Daily Market Update – December 29, 2014 (Close)

 

  

 

Daily Market Update – December 29, 2014 (Close)

With only a few trading days left for 2014 the Santa Claus Rally doesn’t have much time left, but then again, it never does.

After today’s uneventful trading it now has even less time.

While December is typically the best month of the year, or at least right up there with the very best, by comparison to past years, so far the 1% advance for the month is disappointing. It’s also a little deceiving, as essentially the entire net gain for the month came last week, after two very large moves in opposite directions the first two weeks of December.

Two back to back days accounted for the entire month’s worth of gains

So if you’re looking for trends or patterns to explain this December, you can keep looking for clues. What has been largely missing, as there have been some big international macro-economic stories, has been an almost complete absence of discussion about retail sales.

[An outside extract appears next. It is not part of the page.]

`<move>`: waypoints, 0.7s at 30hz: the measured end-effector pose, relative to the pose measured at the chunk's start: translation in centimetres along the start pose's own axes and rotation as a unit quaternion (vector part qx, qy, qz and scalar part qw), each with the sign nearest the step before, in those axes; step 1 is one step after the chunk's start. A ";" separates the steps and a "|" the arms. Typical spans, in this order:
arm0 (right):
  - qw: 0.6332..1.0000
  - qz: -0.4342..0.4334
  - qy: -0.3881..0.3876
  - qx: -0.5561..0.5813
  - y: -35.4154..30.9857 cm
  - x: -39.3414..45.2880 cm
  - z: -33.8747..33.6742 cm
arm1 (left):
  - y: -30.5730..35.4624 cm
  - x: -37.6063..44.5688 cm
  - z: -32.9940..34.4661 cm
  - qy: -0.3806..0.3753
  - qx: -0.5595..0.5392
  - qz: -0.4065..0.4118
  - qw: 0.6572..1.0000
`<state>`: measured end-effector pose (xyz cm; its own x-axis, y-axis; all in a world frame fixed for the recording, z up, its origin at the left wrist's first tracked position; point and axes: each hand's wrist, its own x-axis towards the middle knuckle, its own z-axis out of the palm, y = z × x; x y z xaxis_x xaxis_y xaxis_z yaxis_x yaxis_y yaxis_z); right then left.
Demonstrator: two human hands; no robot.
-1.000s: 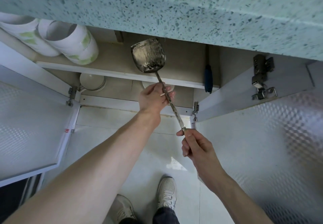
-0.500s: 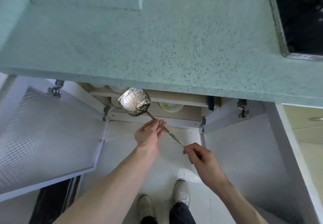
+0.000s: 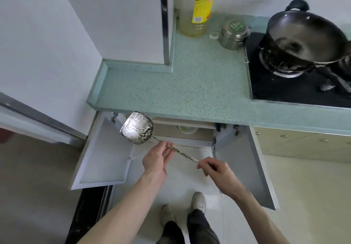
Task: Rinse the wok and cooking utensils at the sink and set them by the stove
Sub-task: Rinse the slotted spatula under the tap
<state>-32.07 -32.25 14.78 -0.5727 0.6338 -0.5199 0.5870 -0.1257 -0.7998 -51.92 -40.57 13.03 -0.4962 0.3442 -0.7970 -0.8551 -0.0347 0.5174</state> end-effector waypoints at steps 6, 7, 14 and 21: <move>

Maybe not today and maybe not tomorrow, but very soon lots of attention will be paid to those reports as they start to come out.

Usually at this time of the year, the last few days of December we find out that sales haven’t been as bad as we thought and that last minute price cutting by retailers helped to rescue the season.

So far, that’s not the way it has been playing out, as there hasn’t been the kind of widely held cries about how preliminary sales were lagging projections and last year’s statistics.

Given what’s going on in the economy, with increasing employment, better jobs and much lower energy costs, you would have to think that unless people are paying down debt or saving, they would have to be spending.

If that’s the case, it didn’t look as if the pre-opening futures knew about it. Based on the early trading it looked as if it was going to be a quiet start to a quiet week and it wasn’t looking as if anything was being done to push that rally forward.

There’s not too much scheduled news this week and the world is usually quiet during the final week of the year, as well.

It’s funny how that works out. Somehow the world is often able to put everything on the back burner and just watch the old year go out like a lamb.

As usual, whenever there’s going to be a week of relatively low volume, like this shortened 4 day trading week, there’s always the talk of artificially large moves created by the light volume.You certainly couldn’t prove that theory based on today’s light volume, though, as the market barely mopved around a 20 point range from being unchanged all through the d
ay.

That low volume axiom doesn’t seem to be quite as true or frequent anymore, as those that really control market volume aren’t likely to just sit back and watch a large move in either direction occur without them, But still, there’s nothing lost by keeping fingers crossed and hoping for a nice rally to close the year and to get us off to a good start.

No matter what the last few days of the year will bring, the theories to explain any large moves are the same, year in and year out.

There will be those claiming traders taking tax losses. There will then be those claiming that those that already took tax losses are now jumping back in before a traditional January rally.

Of course, that traditional January Rally isn’t so traditional anymore, either.

With some cash replenished and only a single position set to expire this week, I’d be much more happy being able to use existing positions to create the week’s income stream. However, early indications aren’t showing the kind of broad advance that would make that likely.

The alternative is to add some new positions to begin the week and in all probability looking at the weekly option, although the shortened trading week again offers lower premiums, just as with last week.

The exception, just as with last week, is again found in the energy sector, which has lots of uncertainty built into option premiums, a oil is able to hold above $54 for now, which may be a good level at which to anchor energy related strategies, whether bullish or bearish on near term price.

However, because of the inherent near term risk, some thought, was given to using longer option contracts, especially when considering trades directly based on the price of oil, such as BNO.

Otherwise, it’s more of the same for now. Sitting back and watching to see how the market wants to begin the week once the bell rings for real.

I don’t think that tomorrow will be very different, although it couldn’t possibly be any slower.